### EXERCISE AIM
Exact reproduction of all the data is needed.
━━━━━━━━━━━━━━━━━━━━━━━━━━━━━━
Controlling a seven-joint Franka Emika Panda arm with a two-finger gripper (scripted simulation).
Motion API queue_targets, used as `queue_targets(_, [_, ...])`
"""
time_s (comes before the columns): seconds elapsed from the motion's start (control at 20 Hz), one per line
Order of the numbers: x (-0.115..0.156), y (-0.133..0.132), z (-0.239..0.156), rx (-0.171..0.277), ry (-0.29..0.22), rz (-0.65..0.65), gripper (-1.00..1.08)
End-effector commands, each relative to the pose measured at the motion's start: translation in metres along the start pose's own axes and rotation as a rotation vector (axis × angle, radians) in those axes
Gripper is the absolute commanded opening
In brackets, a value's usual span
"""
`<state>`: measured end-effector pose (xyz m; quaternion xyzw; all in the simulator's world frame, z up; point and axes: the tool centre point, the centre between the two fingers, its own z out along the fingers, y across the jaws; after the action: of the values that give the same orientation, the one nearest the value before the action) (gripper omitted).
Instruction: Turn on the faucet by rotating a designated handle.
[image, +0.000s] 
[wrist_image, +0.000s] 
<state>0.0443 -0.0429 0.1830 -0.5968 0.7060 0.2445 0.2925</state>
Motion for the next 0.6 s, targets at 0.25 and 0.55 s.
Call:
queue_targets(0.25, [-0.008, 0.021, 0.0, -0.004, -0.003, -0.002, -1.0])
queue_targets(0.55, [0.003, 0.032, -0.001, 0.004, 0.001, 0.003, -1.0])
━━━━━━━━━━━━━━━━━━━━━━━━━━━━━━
### OUTPUT
Controlling a seven-joint Franka Emika Panda arm with a two-finger gripper (scripted simulation).
Motion API queue_targets, used as `queue_targets(_, [_, ...])`
"""
time_s (comes before the columns): seconds elapsed from the motion's start (control at 20 Hz), one per line
Order of the numbers: x (-0.115..0.156), y (-0.133..0.132), z (-0.239..0.156), rx (-0.171..0.277), ry (-0.29..0.22), rz (-0.65..0.65), gripper (-1.00..1.08)
End-effector commands, each relative to the pose measured at the motion's start: translation in metres along the start pose's own axes and rotation as a rotation vector (axis × angle, radians) in those axes
Gripper is the absolute commanded opening
In brackets, a value's usual span
"""
`<state>`: measured end-effector pose (xyz m; quaternion xyzw; all in the simulator's world frame, z up; point and axes: the tool centre point, the centre between the two fingers, its own z out along the fingers, y across the jaws; after the action: of the values that give the same orientation, the one nearest the value before the action) (gripper omitted).
Instruction: Turn on the faucet by rotating a designated handle.
[image, +0.000s] 
[wrist_image, +0.000s] 
<state>0.0443 -0.0429 0.1830 -0.5968 0.7060 0.2445 0.2925</state>
Motion for the next 0.6 s, targets at 0.25 and 0.55 s.
Call:
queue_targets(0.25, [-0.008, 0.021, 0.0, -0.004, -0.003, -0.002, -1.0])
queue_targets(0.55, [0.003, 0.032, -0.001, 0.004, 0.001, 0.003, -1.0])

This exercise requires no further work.